(Records contained in a dataset)
__________________________________________________
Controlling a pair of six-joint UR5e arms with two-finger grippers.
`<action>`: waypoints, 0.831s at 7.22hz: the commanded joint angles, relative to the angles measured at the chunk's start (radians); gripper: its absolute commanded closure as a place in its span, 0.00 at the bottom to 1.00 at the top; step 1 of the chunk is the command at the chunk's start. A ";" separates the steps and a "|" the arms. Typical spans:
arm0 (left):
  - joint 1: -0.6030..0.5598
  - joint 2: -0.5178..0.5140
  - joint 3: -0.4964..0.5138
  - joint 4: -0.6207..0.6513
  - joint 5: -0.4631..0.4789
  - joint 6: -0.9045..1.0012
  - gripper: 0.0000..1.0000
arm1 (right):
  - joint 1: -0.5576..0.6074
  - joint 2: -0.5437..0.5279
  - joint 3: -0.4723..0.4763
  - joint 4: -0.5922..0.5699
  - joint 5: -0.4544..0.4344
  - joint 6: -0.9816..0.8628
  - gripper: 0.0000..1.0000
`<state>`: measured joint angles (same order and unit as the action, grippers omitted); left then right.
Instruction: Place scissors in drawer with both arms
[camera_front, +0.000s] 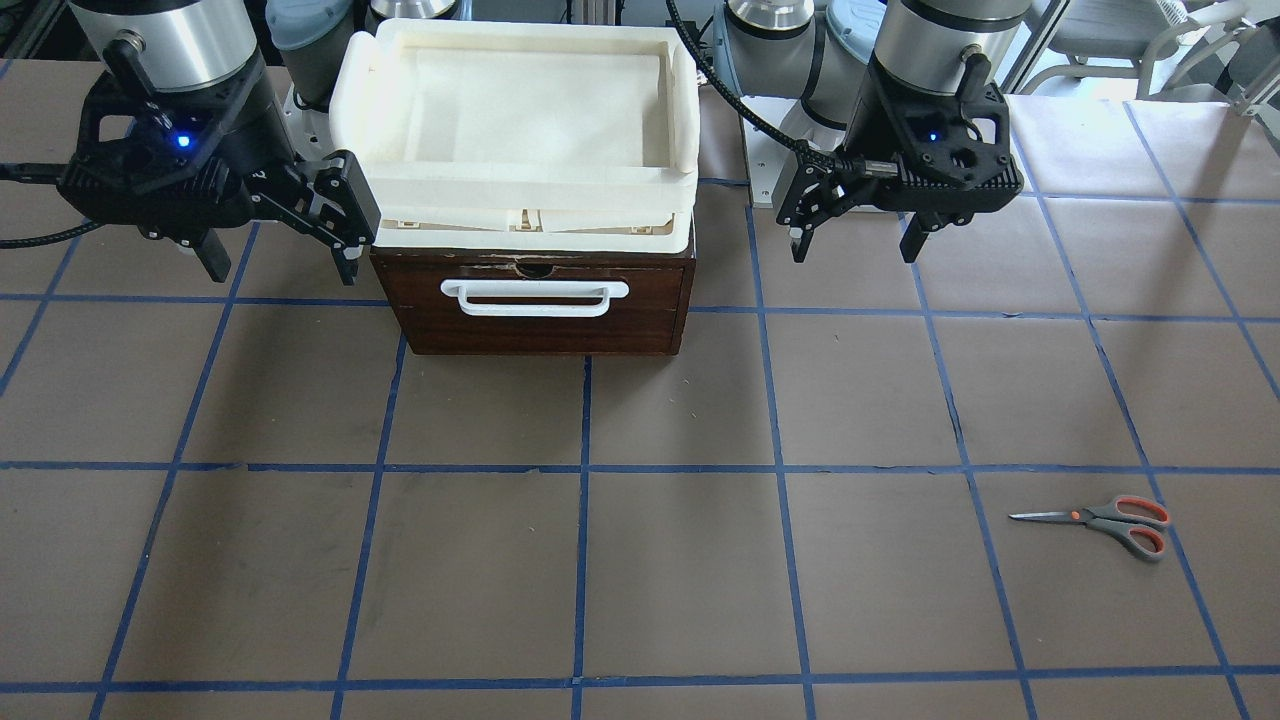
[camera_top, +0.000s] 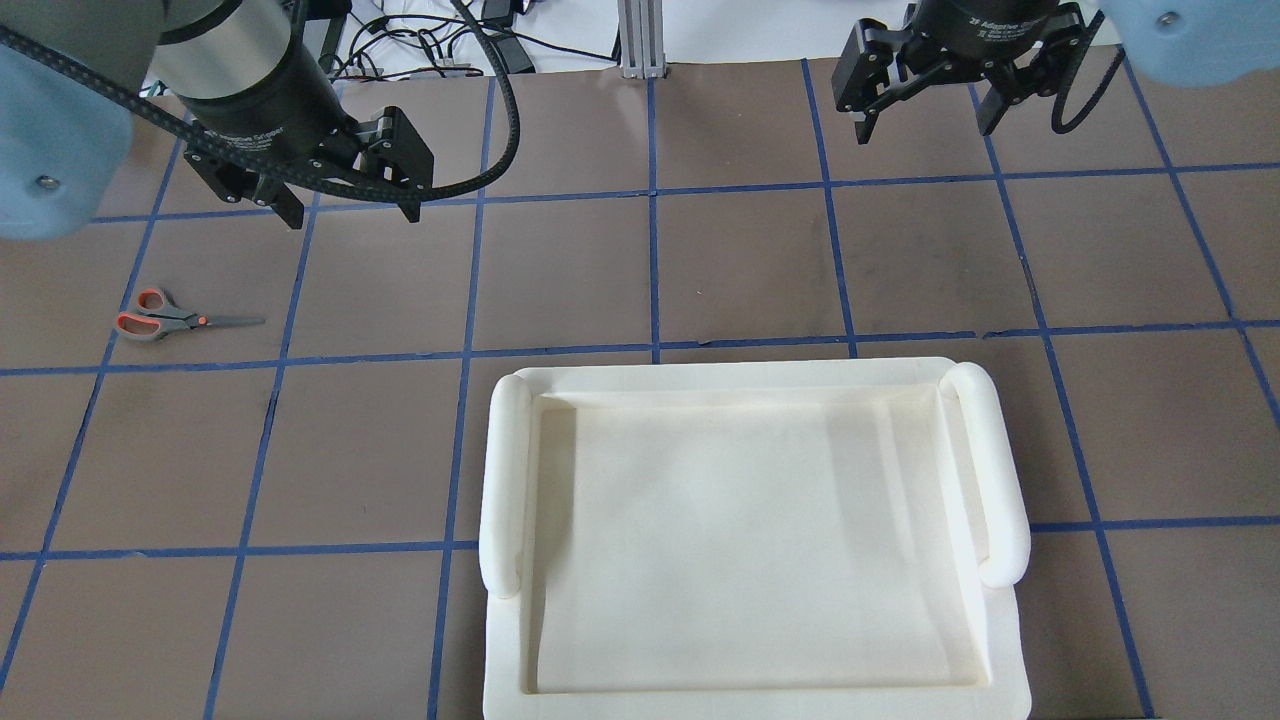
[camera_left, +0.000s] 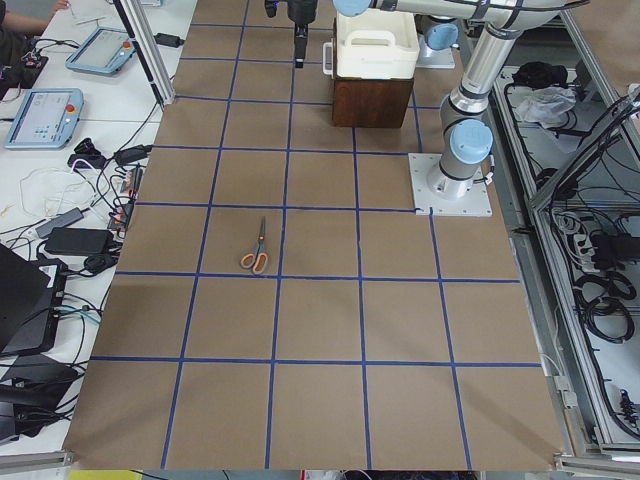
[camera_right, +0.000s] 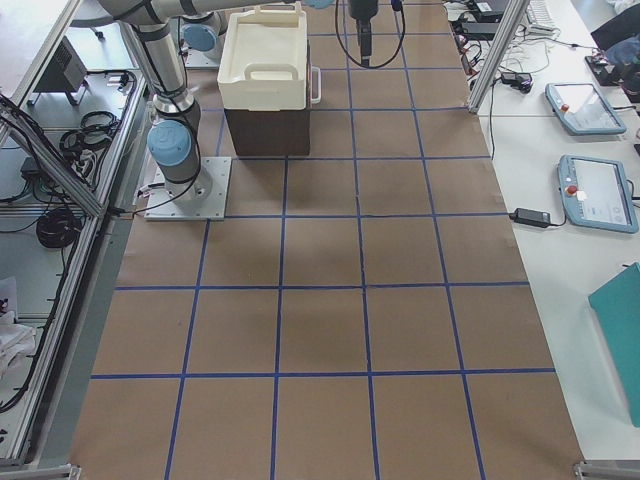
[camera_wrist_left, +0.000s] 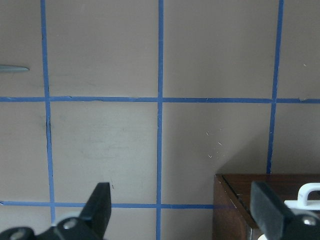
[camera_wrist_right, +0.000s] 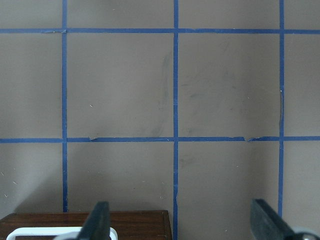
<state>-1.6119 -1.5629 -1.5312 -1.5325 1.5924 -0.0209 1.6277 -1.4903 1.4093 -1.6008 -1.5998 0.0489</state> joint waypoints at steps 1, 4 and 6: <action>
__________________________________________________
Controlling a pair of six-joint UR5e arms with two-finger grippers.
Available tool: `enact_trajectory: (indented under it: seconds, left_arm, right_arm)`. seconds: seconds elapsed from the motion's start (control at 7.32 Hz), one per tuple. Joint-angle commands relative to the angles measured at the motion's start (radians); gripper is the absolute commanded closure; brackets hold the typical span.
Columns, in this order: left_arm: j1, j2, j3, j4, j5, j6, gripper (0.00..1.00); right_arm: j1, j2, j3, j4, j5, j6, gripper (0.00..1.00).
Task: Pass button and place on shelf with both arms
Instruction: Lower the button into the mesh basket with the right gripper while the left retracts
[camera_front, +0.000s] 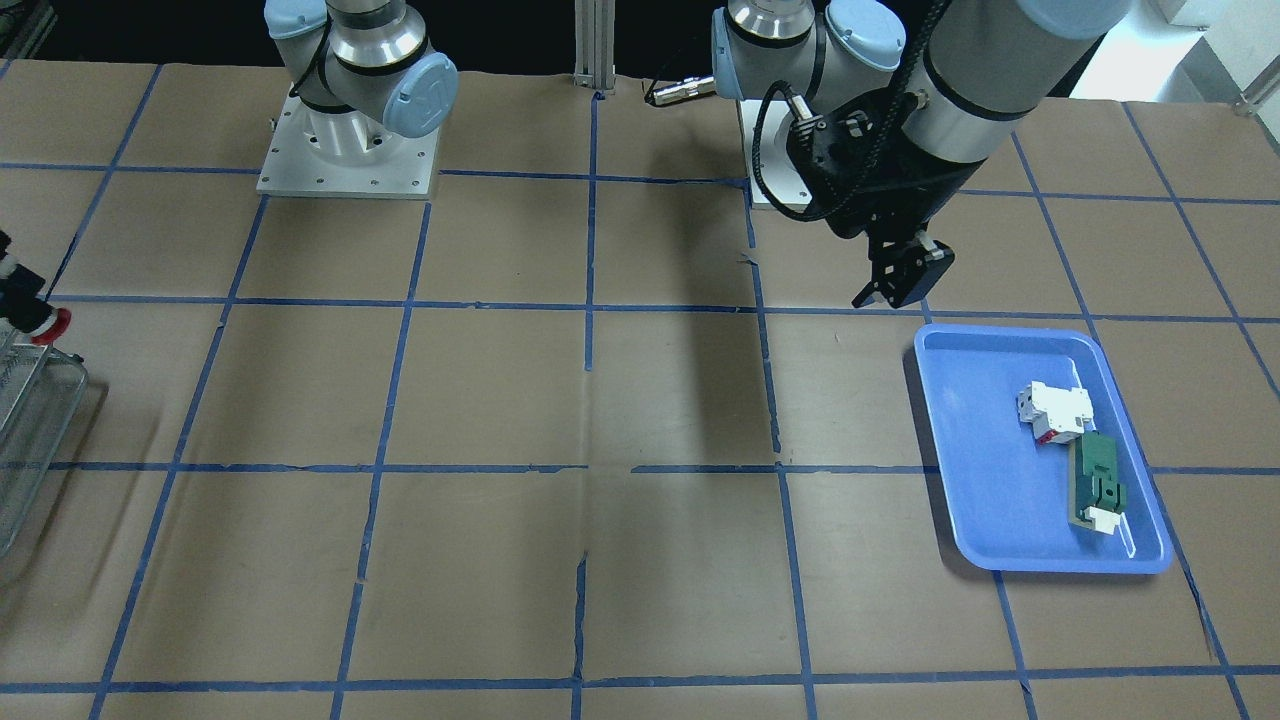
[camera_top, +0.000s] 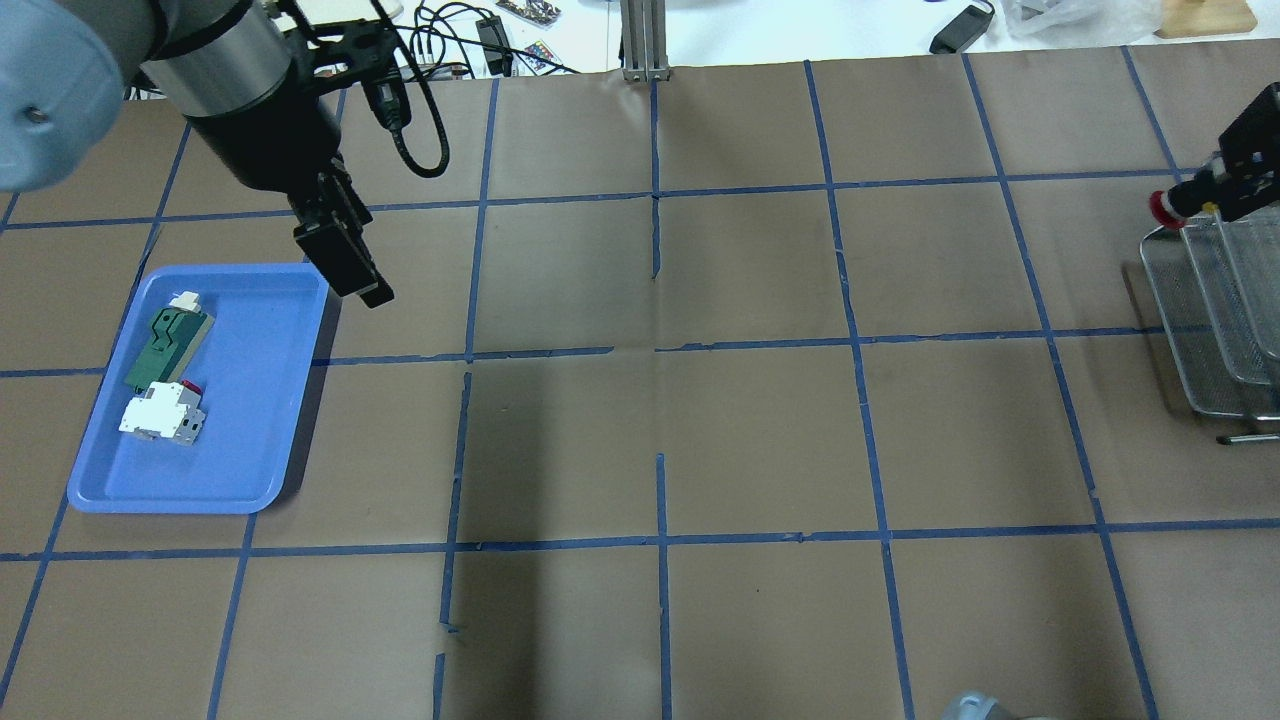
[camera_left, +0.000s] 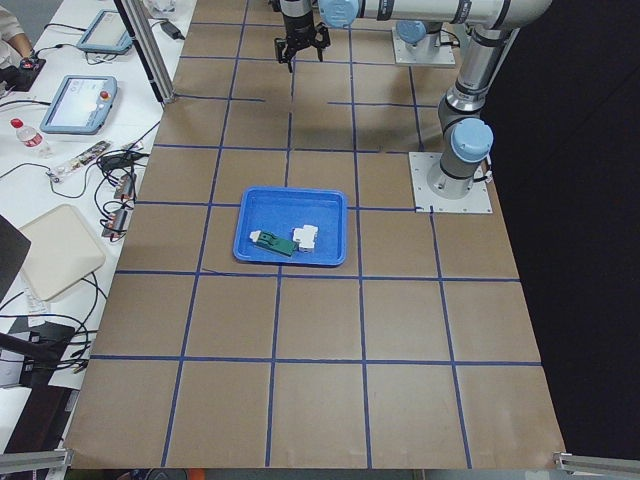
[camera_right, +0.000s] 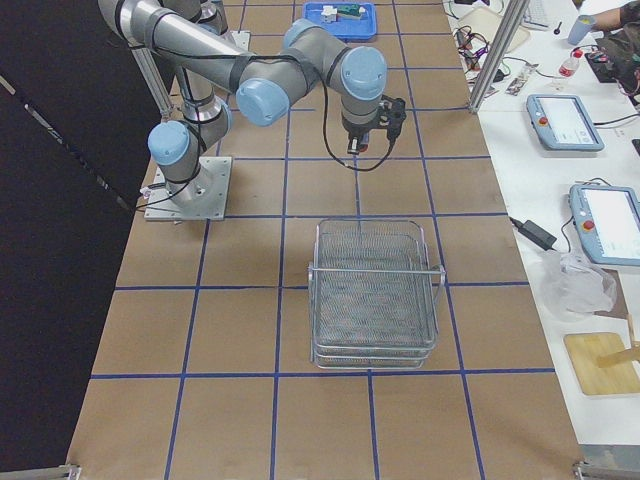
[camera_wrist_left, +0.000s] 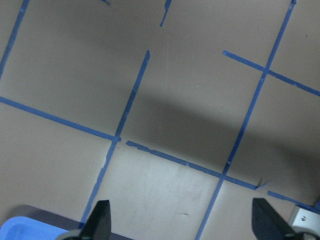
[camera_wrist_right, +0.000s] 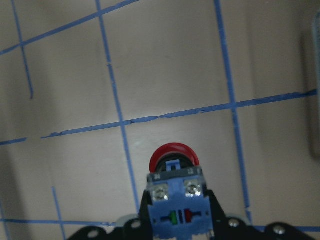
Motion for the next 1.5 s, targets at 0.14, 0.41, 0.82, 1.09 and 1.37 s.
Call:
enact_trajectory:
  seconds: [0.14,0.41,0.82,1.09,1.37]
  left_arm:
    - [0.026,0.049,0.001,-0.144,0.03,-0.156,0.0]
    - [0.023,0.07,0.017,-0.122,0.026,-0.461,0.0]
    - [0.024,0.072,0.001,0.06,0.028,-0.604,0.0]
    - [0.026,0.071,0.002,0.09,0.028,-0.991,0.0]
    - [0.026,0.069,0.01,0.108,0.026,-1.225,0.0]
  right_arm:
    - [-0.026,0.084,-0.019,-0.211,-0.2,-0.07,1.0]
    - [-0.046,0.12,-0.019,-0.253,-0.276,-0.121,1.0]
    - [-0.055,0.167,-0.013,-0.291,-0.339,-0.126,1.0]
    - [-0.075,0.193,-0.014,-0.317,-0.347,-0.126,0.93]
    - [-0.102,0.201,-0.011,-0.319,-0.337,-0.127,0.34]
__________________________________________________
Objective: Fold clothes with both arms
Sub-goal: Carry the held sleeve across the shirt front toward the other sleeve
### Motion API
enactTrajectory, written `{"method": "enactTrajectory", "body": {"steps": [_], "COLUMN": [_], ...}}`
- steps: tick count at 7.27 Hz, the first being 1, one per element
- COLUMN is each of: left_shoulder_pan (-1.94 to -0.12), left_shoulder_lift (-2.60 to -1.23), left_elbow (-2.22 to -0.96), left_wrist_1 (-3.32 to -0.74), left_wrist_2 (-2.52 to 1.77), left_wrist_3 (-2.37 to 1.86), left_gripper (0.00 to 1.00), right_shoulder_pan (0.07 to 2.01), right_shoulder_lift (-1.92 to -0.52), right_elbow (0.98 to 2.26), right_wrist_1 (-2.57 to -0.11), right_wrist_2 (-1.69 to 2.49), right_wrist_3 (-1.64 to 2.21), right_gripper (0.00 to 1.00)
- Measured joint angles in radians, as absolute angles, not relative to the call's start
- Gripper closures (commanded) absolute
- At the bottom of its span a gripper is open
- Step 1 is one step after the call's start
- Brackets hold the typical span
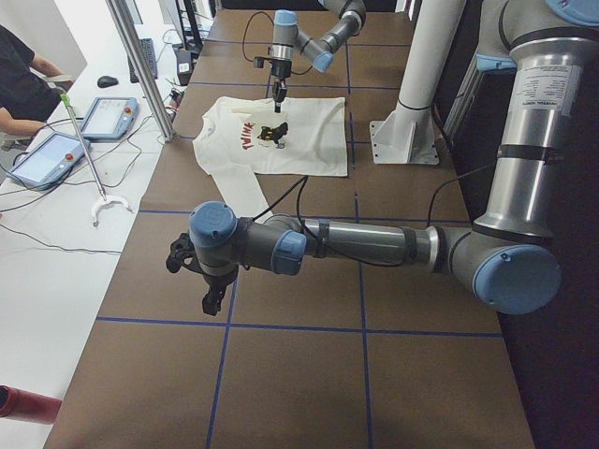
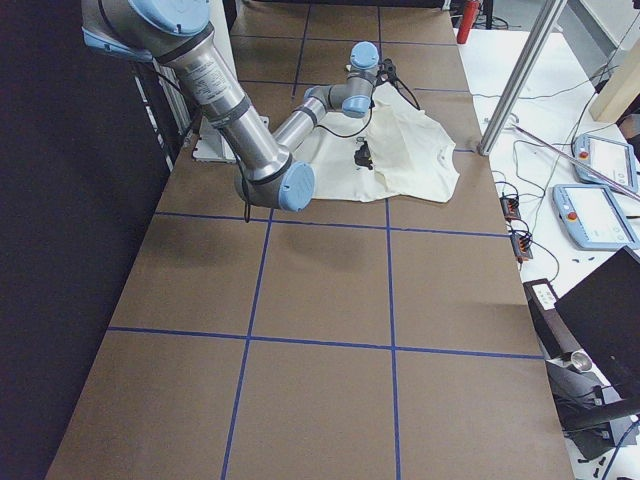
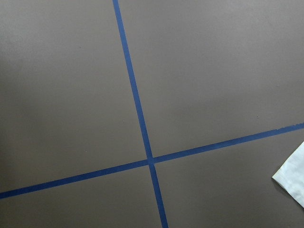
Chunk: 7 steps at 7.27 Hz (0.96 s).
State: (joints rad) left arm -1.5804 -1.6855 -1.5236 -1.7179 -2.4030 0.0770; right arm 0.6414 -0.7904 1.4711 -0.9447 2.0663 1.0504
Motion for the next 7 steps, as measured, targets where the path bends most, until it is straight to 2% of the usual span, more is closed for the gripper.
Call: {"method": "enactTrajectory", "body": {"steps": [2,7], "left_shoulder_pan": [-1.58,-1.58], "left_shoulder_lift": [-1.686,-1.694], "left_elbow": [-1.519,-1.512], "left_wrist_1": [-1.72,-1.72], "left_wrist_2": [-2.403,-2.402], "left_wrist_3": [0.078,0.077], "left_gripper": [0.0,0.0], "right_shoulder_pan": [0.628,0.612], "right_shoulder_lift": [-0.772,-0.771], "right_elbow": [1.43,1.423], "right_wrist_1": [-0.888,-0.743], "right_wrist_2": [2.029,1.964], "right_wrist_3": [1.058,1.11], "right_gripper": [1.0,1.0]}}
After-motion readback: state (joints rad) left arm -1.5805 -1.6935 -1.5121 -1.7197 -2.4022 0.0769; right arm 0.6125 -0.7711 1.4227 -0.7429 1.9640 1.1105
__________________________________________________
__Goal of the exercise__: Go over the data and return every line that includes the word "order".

__Response__:
`<state>`: measured joint angles (same order and unit as the action, grippers omitted); left then right.
Columns, in this order: left_arm: j1, j2, j3, j4, j5, j6, gripper (0.00..1.00); right_arm: j1, j2, j3, j4, j5, j6, gripper (0.00..1.00).

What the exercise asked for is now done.